In Part I of this series, you heard members of the Brooklyn Tweed team talk about their personal thoughts on the subject. Expanding upon those ideas, we compiled the following practical tips for anyone who is interested in slow fashion and is curious about how or where to begin.

Identify your personal style: Having a clear idea of what types of clothing you want to wear, including its fiber content and color palette, will help you identify your personal style and inform your choices on what to knit and how to assemble your wardrobe. Taking time to identify your personal style will make it easier to build a long-lasting wardrobe and avoid impulse purchases that won’t get much wear.

Create a vision for your wardrobe as a whole: Perhaps the most powerful way to take control of your wardrobe is to think of it holistically. When you plan your wardrobe as a whole, you can intentionally decide what your next project will be based on what type of garment will complement your existing, or ideal, wardrobe. Building a wardrobe with your personal style in mind will also help ensure you’re making garments that will flatter your body and inspire you to wear them with confidence.

To help plan your wardrobe, take the gauge swatches from sweaters and accessories you’ve made with you while shopping to help select yarn or fabrics in colors or prints that will coordinate across those knit garments. (If you’re new to swatching, read our Swatching 101 post here.) If you are shopping for ready-to-wear, look for pieces you can expect to wear a minimum of 30, 40, or even 50 times. (Raise your hand if you’ve joined the KonMari bandwagon!) By being intentional about what we bring into our homes, whether ready-made clothing or what’s being cast onto our needles, we can simultaneously eliminate waste and ensure we will find both joy and usefulness in what we create and wear.

Make “capsule” items you’ll wear for years to come: When pondering what to knit next, consider functional, classic garments that never go out of style. Think Aran cabling, Gansey pullovers, shawl-collar cardigans, and accessories such as watchcaps and go-with-anything cowls and scarves. When knitting or sewing wardrobe staples, make the most of your time and resources by creating items of clothing that you know will see years of use.

Consider the source of your materials: Take time to know the origins of your fiber. By working with sustainable materials, you can ensure you are supporting the environment as well as the people who work to bring the fiber to your hands. Wool sorted by breed — aka breed-specific wool — provides farmers with a higher wage than fibers that are sold to be jumbled together across breeds, and preserves the breeding stock of sheep that will continue to provide fiber for years to come.

Reclaim yarn from sweaters you already have: Your next project need not require the purchase of new yarn. Sweaters that you either already have in your closet or find secondhand offer the opportunity to give fibers another life. Perhaps you have wool languishing away in a UFO at the bottom of your knitting basket that you can unravel, wash, and recast as another garment that will give you greater joy while knitting and wearing. If you have a handknit sweater that doesn’t fit quite right or that no longer suits your style, but you can’t bear to part with it, reclaim the yarn for a new project.  

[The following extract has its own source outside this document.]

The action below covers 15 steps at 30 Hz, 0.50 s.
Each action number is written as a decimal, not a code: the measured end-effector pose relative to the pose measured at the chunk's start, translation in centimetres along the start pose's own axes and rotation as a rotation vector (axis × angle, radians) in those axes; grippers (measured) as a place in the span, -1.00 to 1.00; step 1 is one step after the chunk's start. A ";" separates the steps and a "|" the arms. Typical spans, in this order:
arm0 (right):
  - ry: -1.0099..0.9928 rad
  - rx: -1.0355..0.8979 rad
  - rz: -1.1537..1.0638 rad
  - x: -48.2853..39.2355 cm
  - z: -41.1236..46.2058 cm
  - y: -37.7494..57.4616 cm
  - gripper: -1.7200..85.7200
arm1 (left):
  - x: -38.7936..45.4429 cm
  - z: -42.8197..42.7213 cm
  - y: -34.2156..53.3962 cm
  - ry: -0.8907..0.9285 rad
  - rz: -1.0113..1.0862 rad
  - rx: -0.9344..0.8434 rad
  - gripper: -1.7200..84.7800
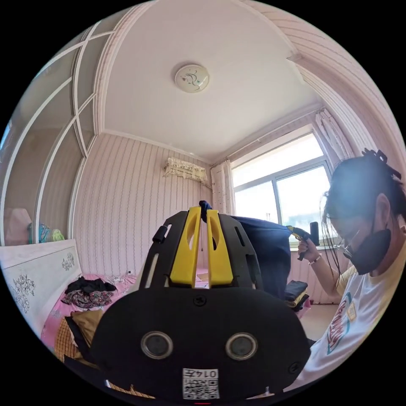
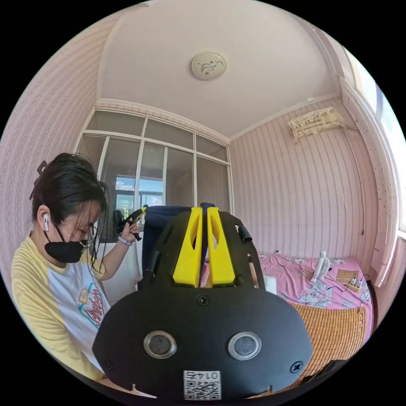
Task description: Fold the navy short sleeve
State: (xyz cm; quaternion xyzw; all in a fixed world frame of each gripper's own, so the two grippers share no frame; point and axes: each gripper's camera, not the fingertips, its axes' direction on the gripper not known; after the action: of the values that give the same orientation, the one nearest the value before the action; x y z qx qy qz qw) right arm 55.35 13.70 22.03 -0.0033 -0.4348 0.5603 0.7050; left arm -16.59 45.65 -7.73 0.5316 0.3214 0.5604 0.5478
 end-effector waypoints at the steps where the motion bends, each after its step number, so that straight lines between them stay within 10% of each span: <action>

Start Small: Slow fashion, and the idea of making your own clothing, may seem overwhelming at first but it need not feel insurmountable. By following some or all of the steps above, we can each engage with the movement in ways that work for us as individuals, all the while adding enjoyment to our lives. There’s no need to knit or sew your entire wardrobe or go to great expense in order to participate in slow fashion. Start small by wearing one thing you have made every day. Accessories can be key here — a good, classic hat or scarf can carry you through the seasons. If you enjoy the process of making, you can slowly add to your handknit wardrobe one piece at a time and simultaneously express your creativity each and every day.

Join a community of crafters to learn and share knowledge about hand making clothing. Share your knowledge with one another through knitting groups or meet-ups designed to encourage learning more about your craft and making clothing. Local yarn stores, fabric stores, and crafting guilds are great sources for such gatherings. There are also robust communities online where you can connect with people with similar interests, such as Ravelry for knitters.

In closing, always keep in mind that the slow fashion movement comes from the desire to take control over how we clothe our bodies and is a non-judgmental process that originates with the individual, not from external forces. Just as the slow food movement taught us to take time to savor both the process and the product, slow fashion offers us makers the opportunity to thoughtfully consider how we wish to express ourselves through our creations. By being mindful about the materials we work with as well as the products we create, we can have a literal hand in how we both move through and impact our world day by day.

Thank you for joining us this month in our series focused on slow fashion. From hearing thoughts about slow fashion from members of the BT team to reading about how we incorporate slow fashion principles into our business to learning some tips about how to bring slow fashion aspects into your own daily practice, we hope you have found some nuggets of inspiration in these recent posts focused on the process and product of making.

We invite you to share with us below your own thoughts and comments about the slow fashion movement. We look forward to hearing what you have to say!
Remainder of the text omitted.